◆ Exercise goal
Look through the data below and work out how many lines hold "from"; state only the number.

_ _ _ _ _

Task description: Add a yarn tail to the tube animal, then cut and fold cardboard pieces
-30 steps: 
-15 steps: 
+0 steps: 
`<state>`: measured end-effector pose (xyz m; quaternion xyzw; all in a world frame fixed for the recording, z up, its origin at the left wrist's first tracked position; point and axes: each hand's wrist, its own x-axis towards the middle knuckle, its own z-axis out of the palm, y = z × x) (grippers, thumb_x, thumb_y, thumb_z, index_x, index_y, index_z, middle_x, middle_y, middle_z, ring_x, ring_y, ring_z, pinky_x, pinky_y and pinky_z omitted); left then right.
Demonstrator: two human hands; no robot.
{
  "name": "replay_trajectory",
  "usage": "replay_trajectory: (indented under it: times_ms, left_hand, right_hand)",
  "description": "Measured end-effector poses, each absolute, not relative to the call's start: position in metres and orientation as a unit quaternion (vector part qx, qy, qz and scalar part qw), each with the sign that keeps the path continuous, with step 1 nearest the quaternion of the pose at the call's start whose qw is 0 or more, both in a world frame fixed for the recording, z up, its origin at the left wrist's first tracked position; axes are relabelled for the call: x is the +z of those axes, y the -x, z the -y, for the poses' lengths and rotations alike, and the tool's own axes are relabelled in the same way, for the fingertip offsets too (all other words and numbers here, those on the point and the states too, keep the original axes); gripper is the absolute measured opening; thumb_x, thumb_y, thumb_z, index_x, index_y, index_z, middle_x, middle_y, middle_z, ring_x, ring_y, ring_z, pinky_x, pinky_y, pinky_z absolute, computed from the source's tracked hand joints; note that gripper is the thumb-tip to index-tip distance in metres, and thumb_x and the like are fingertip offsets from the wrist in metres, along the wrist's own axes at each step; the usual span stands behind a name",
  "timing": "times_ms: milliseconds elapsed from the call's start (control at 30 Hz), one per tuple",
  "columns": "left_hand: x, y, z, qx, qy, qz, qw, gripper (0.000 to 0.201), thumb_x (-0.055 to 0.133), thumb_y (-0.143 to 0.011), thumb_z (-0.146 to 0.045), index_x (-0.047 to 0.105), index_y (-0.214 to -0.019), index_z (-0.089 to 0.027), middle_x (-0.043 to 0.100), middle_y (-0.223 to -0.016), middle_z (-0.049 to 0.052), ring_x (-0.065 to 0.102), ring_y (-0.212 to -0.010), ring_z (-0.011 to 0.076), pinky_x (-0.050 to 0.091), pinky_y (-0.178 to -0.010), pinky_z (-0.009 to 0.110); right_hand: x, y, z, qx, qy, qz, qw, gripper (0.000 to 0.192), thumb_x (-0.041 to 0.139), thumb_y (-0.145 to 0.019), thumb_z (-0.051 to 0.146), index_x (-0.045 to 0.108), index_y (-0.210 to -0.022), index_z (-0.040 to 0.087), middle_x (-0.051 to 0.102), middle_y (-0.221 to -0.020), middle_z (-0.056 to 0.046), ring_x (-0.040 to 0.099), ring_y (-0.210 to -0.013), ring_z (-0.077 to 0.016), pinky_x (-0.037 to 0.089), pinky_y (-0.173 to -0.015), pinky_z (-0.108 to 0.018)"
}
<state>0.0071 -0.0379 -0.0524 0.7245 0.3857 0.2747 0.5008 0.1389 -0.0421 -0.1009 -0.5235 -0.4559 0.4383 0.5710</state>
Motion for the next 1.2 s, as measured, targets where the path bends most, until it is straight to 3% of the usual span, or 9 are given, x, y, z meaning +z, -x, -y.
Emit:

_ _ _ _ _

◆ Exercise answer
2